The Whitney has been facing mounting pressure from artists and staff members because of Kanders’s business links to the weapons industry. Kanders is the majority owner and chief executive of the defense manufacturer Safariland, which produces tear gas, batons, and other weapons for the police and military.
Earlier this month, on April 5, the publisher Verso Books shared an open letter signed by 120 academics, artists, and critics that called for Kanders’s removal.
On Monday, the publishers released an updated list of signatories, including 46 biennial participants. Among them are Nicole Eisenman, Hito Steyerl, Joseph Khalil, Martine Syms, Korakrit Arunanondchai, Lucas Blalock, Josh Kline, Elle Pérez, Paul Mpagi Sepuya, and the collective Forensic Architecture.
Other new signatories, who are not presenting in the Whitney Biennial, include Andrea Fraser, Barbara Kruger, Zoe Leonard, and Laura Poitras. Earlier this year, when the participant list was first announced, Chicago-based artist Michael Rakowitz said he was declining to participate in the biennial in solidarity with the nearly 100 Whitney staff members who were the first to publicly denounce Kanders.
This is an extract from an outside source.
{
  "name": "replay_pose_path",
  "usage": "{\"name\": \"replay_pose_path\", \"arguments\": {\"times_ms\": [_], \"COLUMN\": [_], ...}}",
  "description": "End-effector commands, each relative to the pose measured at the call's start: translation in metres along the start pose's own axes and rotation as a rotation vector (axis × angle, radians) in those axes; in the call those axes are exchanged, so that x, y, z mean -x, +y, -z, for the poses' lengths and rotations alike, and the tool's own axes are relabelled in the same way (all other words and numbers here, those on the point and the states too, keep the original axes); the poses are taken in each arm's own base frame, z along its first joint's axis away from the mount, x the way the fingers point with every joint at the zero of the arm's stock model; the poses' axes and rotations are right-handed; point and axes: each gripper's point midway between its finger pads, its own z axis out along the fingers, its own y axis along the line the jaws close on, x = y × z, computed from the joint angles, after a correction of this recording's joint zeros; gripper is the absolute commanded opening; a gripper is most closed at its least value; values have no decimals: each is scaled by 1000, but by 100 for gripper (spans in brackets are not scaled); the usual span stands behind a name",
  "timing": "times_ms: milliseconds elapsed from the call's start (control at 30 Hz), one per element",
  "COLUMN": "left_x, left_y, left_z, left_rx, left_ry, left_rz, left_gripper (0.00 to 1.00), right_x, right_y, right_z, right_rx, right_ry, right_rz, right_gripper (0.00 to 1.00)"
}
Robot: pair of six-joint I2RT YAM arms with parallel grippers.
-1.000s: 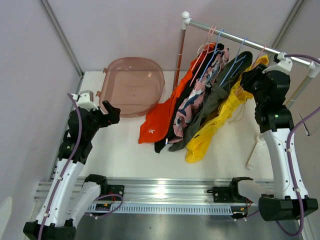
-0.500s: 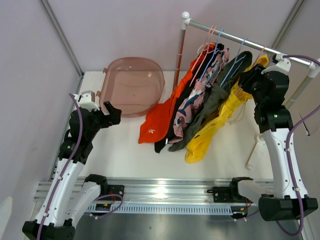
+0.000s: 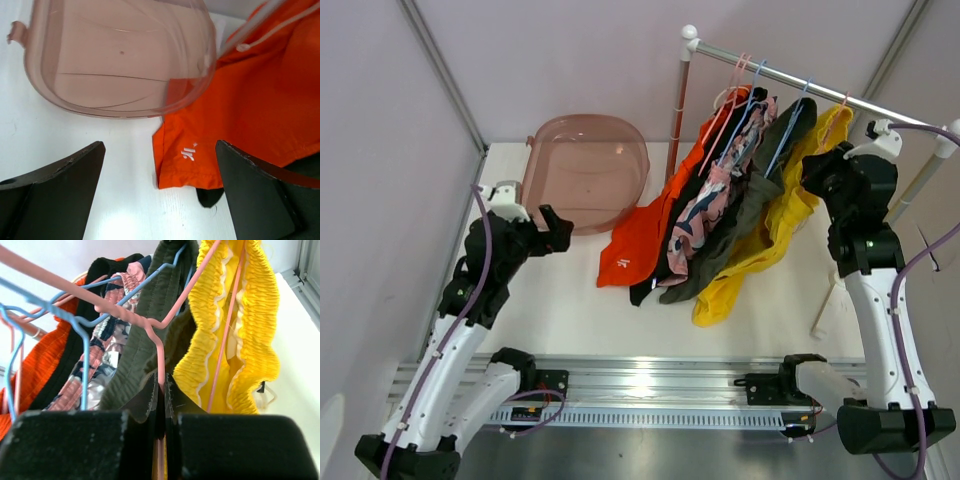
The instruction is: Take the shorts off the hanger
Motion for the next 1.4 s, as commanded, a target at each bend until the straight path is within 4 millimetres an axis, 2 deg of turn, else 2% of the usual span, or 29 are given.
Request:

“The stakes of the demand to remove Kanders are high and extend far beyond the art world,” the letter states. “Alongside universities, cultural institutions like the Whitney are among the few spaces in public life today that claim to be devoted to ideals of education, creativity, and dissent beyond the dictates of the market. Yet, these institutions have been historically entwined with the power structures of settler colonialism, white supremacy, heteropatriarchy, and capitalism.”
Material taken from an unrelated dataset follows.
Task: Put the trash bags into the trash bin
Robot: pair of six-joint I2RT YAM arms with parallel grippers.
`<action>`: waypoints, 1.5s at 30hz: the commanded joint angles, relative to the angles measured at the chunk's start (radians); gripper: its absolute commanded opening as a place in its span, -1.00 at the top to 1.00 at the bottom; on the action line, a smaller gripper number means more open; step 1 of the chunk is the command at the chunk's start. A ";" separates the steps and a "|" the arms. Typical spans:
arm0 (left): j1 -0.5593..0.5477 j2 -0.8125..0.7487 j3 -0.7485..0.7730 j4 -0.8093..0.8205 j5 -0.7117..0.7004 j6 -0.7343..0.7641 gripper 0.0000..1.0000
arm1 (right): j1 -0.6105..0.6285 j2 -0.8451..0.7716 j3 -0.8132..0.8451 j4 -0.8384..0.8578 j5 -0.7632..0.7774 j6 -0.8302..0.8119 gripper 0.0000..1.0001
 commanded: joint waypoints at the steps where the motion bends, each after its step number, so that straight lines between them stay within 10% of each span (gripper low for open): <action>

“It is clear that this is an issue that extends beyond the person of Warren Kanders,” Egyptian artist Iman Issa, a signatory and participant in the Whitney exhibition, tells artnet News. “If anything, he is merely a symbol of the manner in which art institutions have become associated with the most violent and oppressive systems, structures, and practices. I signed this letter in the hope that this message resonates for those who are actually in the position to change things, with the understanding that how an institution is run is never fully separate from the content it offers.”
“I believe cultural institutions have a responsibility and the capacity to invoke change towards a more equitable and inclusive society,” says artist Caroline Monnet, a signatory. “Kanders’s involvement with the institution contradicts those values.”
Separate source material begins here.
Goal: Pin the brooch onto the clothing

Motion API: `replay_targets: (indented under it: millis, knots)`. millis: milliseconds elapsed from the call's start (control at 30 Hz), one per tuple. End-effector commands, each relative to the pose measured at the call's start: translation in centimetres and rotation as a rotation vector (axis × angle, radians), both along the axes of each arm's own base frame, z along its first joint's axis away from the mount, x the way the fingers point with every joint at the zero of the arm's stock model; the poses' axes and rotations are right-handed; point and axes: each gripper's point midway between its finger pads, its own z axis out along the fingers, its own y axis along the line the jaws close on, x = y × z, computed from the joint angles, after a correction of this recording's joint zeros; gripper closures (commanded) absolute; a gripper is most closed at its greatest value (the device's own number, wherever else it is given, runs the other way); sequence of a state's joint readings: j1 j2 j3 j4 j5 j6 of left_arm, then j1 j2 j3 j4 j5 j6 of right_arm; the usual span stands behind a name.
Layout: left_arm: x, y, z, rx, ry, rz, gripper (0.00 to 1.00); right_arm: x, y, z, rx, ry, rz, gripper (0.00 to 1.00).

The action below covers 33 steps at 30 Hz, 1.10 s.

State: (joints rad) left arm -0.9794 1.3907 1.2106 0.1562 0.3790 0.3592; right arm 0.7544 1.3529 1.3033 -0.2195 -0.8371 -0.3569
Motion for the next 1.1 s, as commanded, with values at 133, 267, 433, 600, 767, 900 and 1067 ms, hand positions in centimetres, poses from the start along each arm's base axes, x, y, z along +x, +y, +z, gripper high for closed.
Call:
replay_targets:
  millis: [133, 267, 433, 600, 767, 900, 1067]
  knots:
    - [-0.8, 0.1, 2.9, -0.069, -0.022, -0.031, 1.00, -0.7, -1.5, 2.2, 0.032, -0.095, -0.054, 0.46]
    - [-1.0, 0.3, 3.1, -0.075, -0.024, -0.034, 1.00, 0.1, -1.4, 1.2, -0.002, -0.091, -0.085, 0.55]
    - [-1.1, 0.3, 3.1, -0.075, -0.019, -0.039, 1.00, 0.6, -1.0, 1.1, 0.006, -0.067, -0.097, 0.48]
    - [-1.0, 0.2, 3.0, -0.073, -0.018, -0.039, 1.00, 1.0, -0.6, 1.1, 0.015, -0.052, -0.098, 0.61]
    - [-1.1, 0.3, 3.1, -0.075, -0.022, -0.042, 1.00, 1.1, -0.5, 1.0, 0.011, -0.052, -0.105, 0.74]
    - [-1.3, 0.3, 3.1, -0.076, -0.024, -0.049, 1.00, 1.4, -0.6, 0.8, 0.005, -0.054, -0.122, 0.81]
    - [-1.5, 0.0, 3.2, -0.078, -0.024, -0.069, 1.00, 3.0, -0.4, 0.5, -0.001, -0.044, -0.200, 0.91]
In response to the mounting turmoil, the Whitney’s director, Adam Weinberg, wrote a letter to his staff late last year saying that the museum “cannot right all the ills of an unjust world.” Though he did not mention Kanders by name, Weinberg wrote that “trustees do not hire staff, select exhibitions, organize programs, or make acquisitions, and staff does not appoint or remove board members.”
That same day, Kanders responded to the Whitney staff’s rebellion with his own letter, explaining that he was “not the problem,” while commending the “bravery” of the 95 staff members who spoke out against him.
artnet News has reached out to dozens of Whitney Biennial participants, including those taking part in the Venice Biennale, and to the Whitney Museum for further comment. We will update this article with responses as they arrive.